And then the Janna Raiders had hit her transport ship on the way to her first job, and ruined everything.

She cried in the shower pod, glad at least that the palace seemed to have a bottomless supply of hot water. her arm was sore where Torvin had gripped it, And she knew she would have bruises tomorrow.

But she had survived without being raped. She kept reminding herself of that fact every time the mental image of him leering down at her entered her head.

The strangest part of all of it was that Kaelon himself had actually rescued her, and then apologized to her and sent her back to her room.
You aren't supposed to have empathy. You're a beast-man. If you had empathy you wouldn't have bought me as a sex slave in the first place.

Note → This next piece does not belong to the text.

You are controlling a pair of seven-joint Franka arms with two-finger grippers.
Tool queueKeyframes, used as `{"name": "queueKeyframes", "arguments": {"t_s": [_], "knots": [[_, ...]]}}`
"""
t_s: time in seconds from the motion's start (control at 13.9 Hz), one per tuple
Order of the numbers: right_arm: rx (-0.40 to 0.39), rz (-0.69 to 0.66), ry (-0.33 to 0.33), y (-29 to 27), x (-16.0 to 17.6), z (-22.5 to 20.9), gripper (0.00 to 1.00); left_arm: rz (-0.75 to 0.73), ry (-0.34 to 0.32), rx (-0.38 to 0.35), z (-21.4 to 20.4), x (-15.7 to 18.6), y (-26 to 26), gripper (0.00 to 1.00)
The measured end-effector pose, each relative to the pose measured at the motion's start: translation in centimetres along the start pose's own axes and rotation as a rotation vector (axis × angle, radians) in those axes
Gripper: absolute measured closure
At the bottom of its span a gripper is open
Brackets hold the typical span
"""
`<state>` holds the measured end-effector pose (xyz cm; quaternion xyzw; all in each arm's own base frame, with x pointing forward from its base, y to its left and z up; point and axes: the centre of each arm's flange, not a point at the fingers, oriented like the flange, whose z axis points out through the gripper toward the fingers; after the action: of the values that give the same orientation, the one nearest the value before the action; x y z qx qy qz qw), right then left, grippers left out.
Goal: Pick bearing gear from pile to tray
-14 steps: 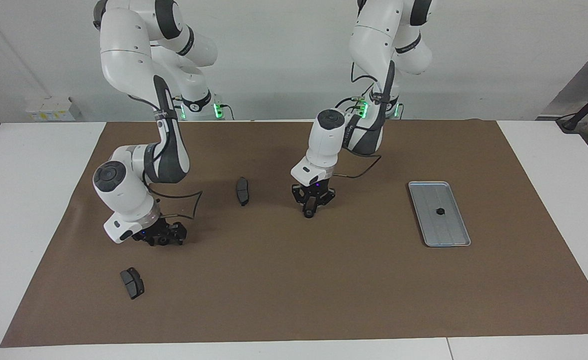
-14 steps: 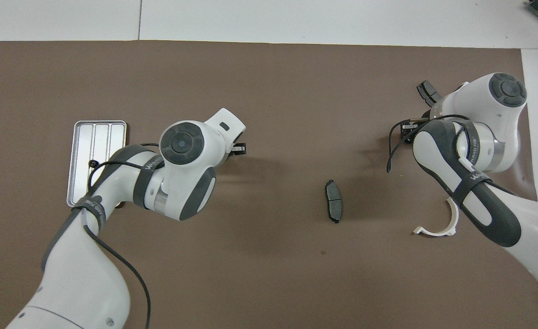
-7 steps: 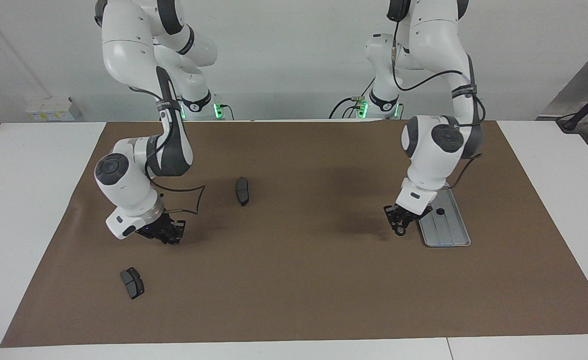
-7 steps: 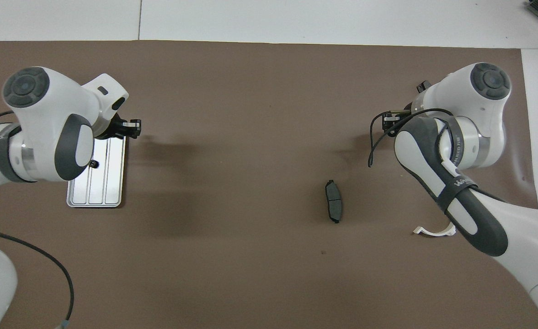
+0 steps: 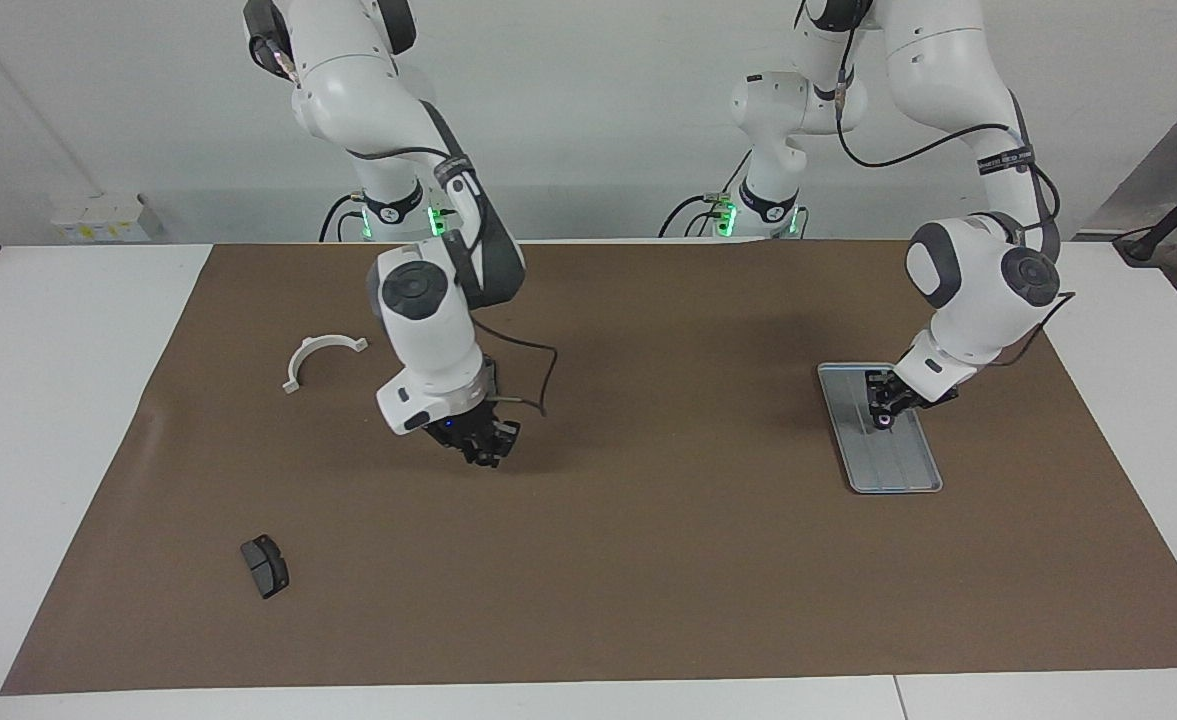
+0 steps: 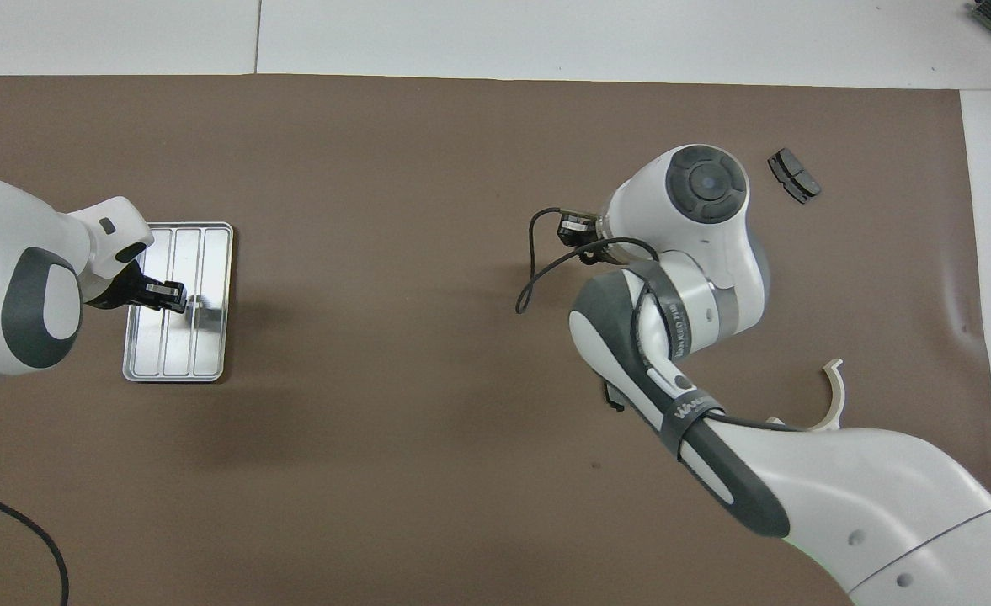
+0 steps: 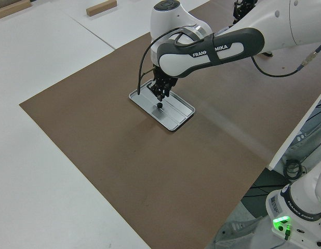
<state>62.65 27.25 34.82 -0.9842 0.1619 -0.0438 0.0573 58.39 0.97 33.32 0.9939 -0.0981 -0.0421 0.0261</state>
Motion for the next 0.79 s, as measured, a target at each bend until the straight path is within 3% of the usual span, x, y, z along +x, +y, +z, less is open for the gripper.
{"name": "queueKeyframes", "arguments": {"t_s": [0.29, 0.36, 0.43, 0.65, 0.79], "knots": [[0.057, 0.058, 0.019, -6.7, -5.6, 1.9, 0.65, 0.013, -0.018, -0.006, 0.8, -0.5, 0.9, 0.67], [0.059, 0.061, 0.015, -7.7, -6.6, 2.3, 0.65, 0.013, -0.022, -0.007, 1.0, -0.7, 1.0, 0.61], [0.061, 0.060, 0.012, -8.3, -7.3, 2.5, 0.65, 0.015, -0.024, -0.008, 1.0, -0.8, 1.1, 0.61], [0.070, 0.051, 0.003, -10.7, -10.4, 3.7, 0.65, 0.029, -0.008, -0.004, 0.6, -0.7, 1.9, 0.30], [0.066, 0.050, -0.001, -10.8, -10.8, 4.5, 0.64, 0.024, 0.047, 0.009, -0.8, 0.3, 3.0, 0.07]]}}
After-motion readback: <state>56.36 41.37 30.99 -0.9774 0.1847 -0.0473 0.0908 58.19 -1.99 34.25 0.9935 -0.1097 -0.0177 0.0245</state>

You're not supposed to care. What the hell is your game?
The act of kindness and protectiveness confused her utterly.

After she finally managed to stop crying, she went to her wardrobe and search for something comfortable enough to recover in. She did have a robe, though she had never tried it on. It was made of some fuzzy substance that she suspected with real fur, despite being bright blue.

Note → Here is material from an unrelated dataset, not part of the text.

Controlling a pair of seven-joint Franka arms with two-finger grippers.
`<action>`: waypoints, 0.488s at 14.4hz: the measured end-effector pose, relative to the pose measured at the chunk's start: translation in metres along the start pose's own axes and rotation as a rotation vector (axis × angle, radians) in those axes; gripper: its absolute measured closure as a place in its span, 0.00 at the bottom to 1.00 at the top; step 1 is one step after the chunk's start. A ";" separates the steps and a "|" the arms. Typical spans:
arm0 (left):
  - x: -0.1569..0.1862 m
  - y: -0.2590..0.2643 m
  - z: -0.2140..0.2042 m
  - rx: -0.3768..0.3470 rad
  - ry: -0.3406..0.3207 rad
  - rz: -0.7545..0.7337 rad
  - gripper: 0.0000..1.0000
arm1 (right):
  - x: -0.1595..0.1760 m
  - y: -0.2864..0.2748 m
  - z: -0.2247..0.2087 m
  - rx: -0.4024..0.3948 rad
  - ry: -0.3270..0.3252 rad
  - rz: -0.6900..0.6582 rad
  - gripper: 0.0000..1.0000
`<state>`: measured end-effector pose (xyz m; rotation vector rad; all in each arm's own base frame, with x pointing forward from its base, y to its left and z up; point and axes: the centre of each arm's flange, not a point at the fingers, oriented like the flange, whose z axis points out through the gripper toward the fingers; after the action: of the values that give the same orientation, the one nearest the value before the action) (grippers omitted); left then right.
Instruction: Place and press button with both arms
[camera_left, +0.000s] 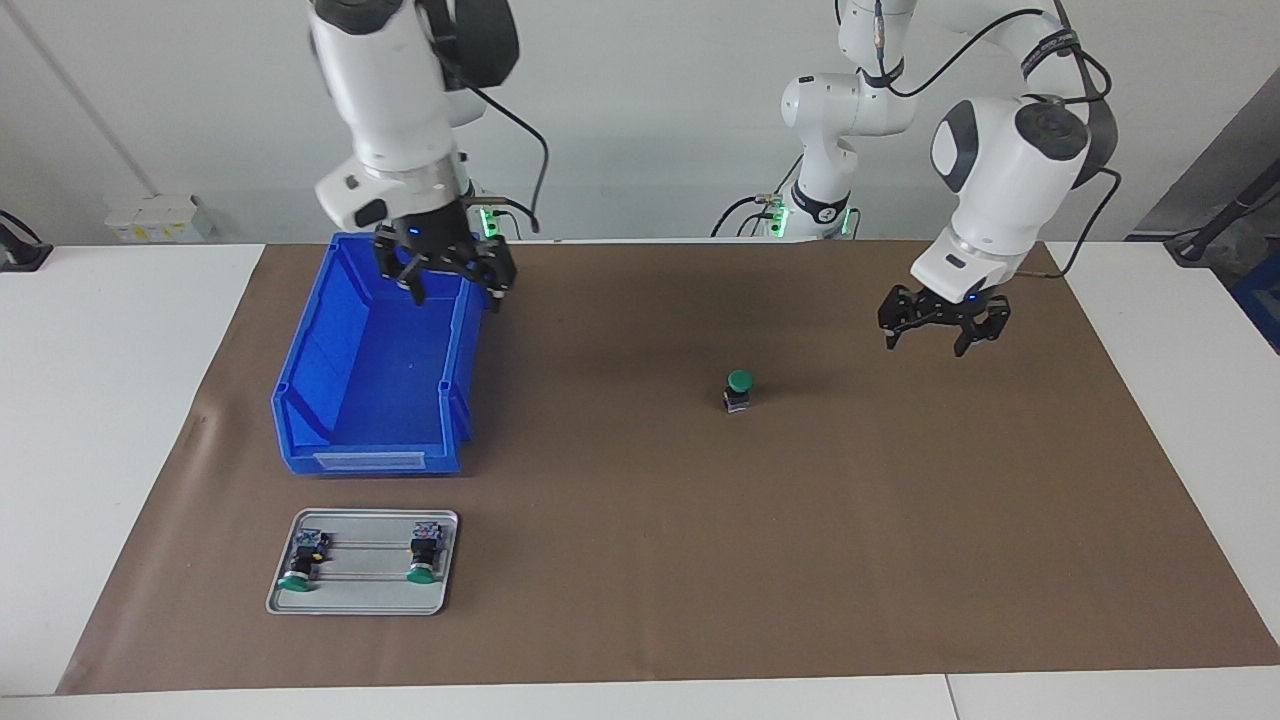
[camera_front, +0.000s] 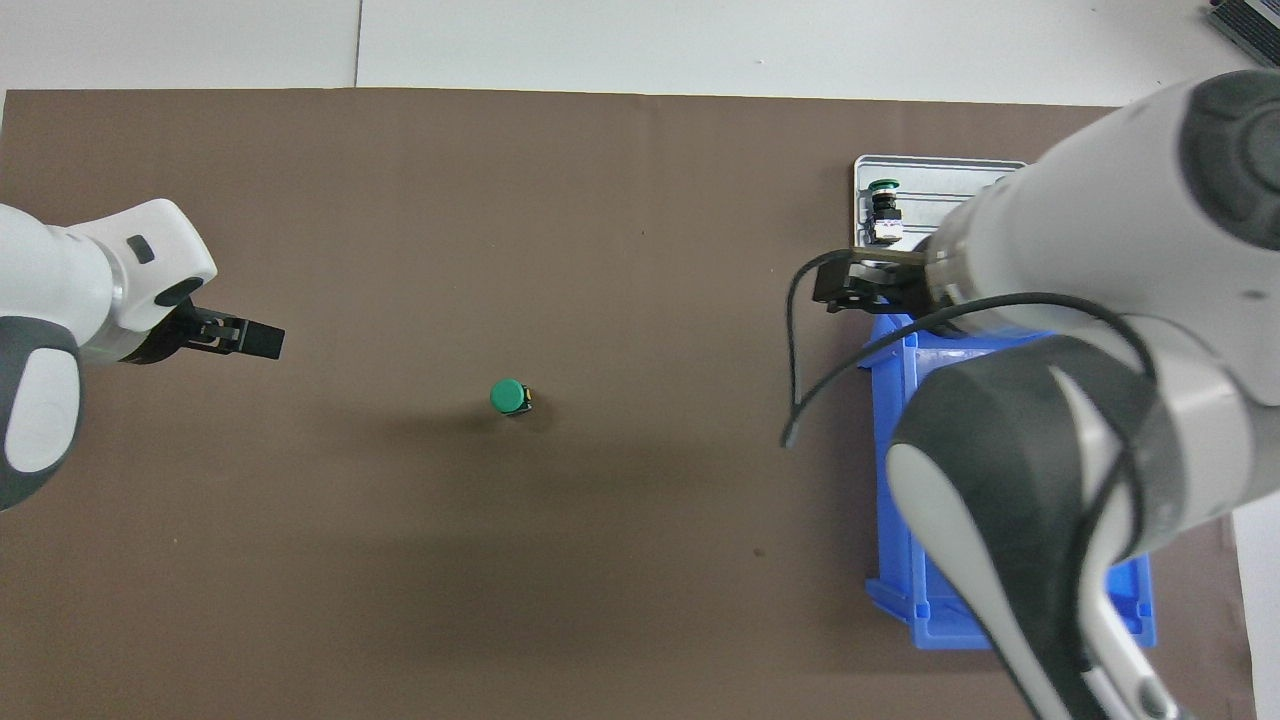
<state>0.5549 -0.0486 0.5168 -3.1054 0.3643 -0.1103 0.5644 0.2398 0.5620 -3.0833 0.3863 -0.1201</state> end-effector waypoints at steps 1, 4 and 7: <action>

She bundled into it and tied it around her waist, feeling herself relax a little bit as the fur brushed against her skin. It felt like a hug from some sort of friendly animal.

A knock at the door alerted her. She figured that it was Miriam, and immediately called, “Come in!”

The door slid open, and she blinked in shock as she saw Kaelon move somewhat hesitantly into the room. He was still wearing his polished armor, and in fact had a wine cup still in his hand. But what shocked her most was not just that he had decided to check in on her before the party was actually over.

He had that worried look on his face again, and the first thing that he asked as the door slid closed behind him was, once again, “Are you alright?”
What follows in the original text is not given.